Leadership without Fear
The entire Western and Corporate worlds have and are evolving into new methodological contexts – with raised expectations of transparency, participation, collaboration and recognition of the inherent value of the individual as part and parcel of membership, stakeholder or workforce in Association, Organization or Business. It’s not just TDM (those darn millennials) anymore.
First, though, perhaps we might address this term, “Millennial.”
Now might be the time to drop this word from our lexicon as the pejorative term it has become. No longer really applicable to a specific, definable age-demographic; if anything, Millennial is a point of view, a way of seeing things, a combination of aspiration, inquisitiveness, a sense of one’s value (and perhaps a smidgeon of entitlement, here and there) that pervades vast segments of society and culture…largely irrelevant anymore to age or “generation” and more broadly so to exponentially greater segments of the professional workforce who plan on remaining in that workforce for some time to come.
Thus, it behooves those in leadership positions to embrace the r/evolution and factor consciousness of these perspectives into management and leadership techniques and styles that resonate and function effectively in the new world.
What does that mean? Primarily: it means Listening
In broad terms what this means is that the aged model of top-down leadership is dying on the vine of ineffectiveness. Executives and boards (especially of non-profits and more and more of corporations: witness the Google walkouts of last week) can no longer expect membership or staff and workforce to accept what is decided in the privacy of boardroom/backroom and “executive sessions” as The Right Thing.
People who have been immersed in transparency and full availability of information for the greater part of their lives are not willing to accept the traditional dictum and edict model anymore. Those affected by decisions expect to see and know the etymology of said decisions and policies; to see, participate in, appreciate and embrace the path by which these were reached. Even with final decisions to which they may not be fully in agreement, people are far more likely to support the result if they’ve been a respected part of the process by which it was created.
Not only do they want to “see the research,” they expect to be a part of that research; to have had a voice in the outreach for and collection of data, of the factors that inform decision-making relevant to themselves, their work, their support of the institution.
Therefore it falls to Conscious Leadership to embrace this dynamic and include the membership or workforce body in the process such that they actually feel and know that inclusion.
Especially in a non-profit, the leader or leadership body is no longer the de facto Decision Makers; rather they are the Decision Managers, the Decision Shepherds; with inherent responsibility to hear from all sectors, appreciate all points of view, include far larger numbers in foundation-laying exploration as policies and procedures are developed and devised…before said policies and procedures, codes and parameters are announced or implemented.
And the Body must sense having been heard before acceptance of any policies coming out of the Executive Suite can be expected.

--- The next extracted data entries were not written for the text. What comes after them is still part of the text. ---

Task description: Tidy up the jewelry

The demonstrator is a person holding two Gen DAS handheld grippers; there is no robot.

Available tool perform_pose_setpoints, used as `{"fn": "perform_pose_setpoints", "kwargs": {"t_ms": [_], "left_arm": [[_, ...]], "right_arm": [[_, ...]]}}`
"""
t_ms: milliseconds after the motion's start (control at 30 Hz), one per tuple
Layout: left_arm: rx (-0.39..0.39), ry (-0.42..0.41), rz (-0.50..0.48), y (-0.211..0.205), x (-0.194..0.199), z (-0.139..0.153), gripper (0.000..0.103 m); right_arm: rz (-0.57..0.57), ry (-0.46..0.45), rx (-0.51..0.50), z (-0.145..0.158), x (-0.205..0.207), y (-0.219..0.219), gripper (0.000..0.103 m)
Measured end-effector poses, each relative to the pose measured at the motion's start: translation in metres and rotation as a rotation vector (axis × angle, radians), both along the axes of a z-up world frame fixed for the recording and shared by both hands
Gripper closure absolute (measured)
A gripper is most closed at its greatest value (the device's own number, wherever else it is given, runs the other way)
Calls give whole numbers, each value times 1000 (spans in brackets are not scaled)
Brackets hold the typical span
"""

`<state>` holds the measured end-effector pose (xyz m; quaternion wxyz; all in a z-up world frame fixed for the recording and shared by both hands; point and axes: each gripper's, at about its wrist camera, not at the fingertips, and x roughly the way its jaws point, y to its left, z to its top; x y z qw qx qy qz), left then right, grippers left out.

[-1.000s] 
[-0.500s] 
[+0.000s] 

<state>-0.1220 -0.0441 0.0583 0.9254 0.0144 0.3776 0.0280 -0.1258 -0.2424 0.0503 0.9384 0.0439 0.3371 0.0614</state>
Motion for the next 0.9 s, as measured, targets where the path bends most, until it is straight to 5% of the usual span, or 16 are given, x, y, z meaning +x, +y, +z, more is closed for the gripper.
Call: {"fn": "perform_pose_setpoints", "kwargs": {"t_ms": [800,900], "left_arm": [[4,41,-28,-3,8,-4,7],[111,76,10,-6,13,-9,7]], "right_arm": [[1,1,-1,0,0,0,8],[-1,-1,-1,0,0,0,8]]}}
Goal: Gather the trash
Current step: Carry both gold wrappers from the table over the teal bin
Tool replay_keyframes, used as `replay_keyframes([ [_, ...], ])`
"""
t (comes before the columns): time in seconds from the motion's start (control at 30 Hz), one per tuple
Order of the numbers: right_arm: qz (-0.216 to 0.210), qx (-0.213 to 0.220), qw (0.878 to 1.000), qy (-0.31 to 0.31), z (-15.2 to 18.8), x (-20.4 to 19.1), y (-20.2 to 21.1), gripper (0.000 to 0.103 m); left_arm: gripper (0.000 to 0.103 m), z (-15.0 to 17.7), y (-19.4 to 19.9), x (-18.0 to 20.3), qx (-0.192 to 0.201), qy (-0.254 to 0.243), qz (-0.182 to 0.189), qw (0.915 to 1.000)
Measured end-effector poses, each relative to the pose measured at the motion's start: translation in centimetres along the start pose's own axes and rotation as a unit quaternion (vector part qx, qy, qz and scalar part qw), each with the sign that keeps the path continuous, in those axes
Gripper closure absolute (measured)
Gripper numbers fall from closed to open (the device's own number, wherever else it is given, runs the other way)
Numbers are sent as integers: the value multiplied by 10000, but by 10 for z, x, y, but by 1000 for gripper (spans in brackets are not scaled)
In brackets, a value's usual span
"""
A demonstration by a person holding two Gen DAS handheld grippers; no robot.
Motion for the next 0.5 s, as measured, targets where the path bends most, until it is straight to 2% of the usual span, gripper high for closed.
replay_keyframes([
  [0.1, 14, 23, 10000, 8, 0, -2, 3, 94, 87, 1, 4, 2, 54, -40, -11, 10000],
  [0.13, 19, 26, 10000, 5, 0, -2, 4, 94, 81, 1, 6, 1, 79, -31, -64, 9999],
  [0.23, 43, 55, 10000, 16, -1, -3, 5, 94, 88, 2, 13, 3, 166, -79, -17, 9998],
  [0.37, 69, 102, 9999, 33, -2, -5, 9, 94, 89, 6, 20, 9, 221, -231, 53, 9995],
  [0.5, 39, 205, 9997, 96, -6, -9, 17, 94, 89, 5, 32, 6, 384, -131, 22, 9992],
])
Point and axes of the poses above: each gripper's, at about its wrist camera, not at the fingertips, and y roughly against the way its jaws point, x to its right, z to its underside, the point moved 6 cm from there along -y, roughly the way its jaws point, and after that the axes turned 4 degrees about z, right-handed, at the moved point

It has long been embraced by leaders in the microcosm of short-term projects and programs in the creative industries (and some of the major, grassroots NGO’s) that the best leaders and directors listen to and hear (and hear-out) the members of their teams as courses, standards and policies are explored, mapped and decided. The fact is that this has now become a requirement of the macro.
Boards and leaders who believe that they know what is best for an organization without practical inclusion of the member-stakeholders of that organization in the process are deluding themselves and short-changing the organization. Paternalism rears its outdated head.
Members want a voice; an actual voice, and an effective forum for that voice.
It is a virtual truism that the strongest, most effective leaders do not believe that it is incumbent on them to have the answers.
No, a good leader knows the path to the answer, where s/he might go to find the answer, how to explore for the answer and – above all – that leader is always willing to discover that s/he might not yet have arrived at the answer at any given moment.
One needn’t be Right to get to the Right Answer…or any of the possible Right Answers.
The acceptance of that possibility – the management of membership bodies grounded in the acceptance of that philosophy – is what will empower the most effective leaders now and into the next decades.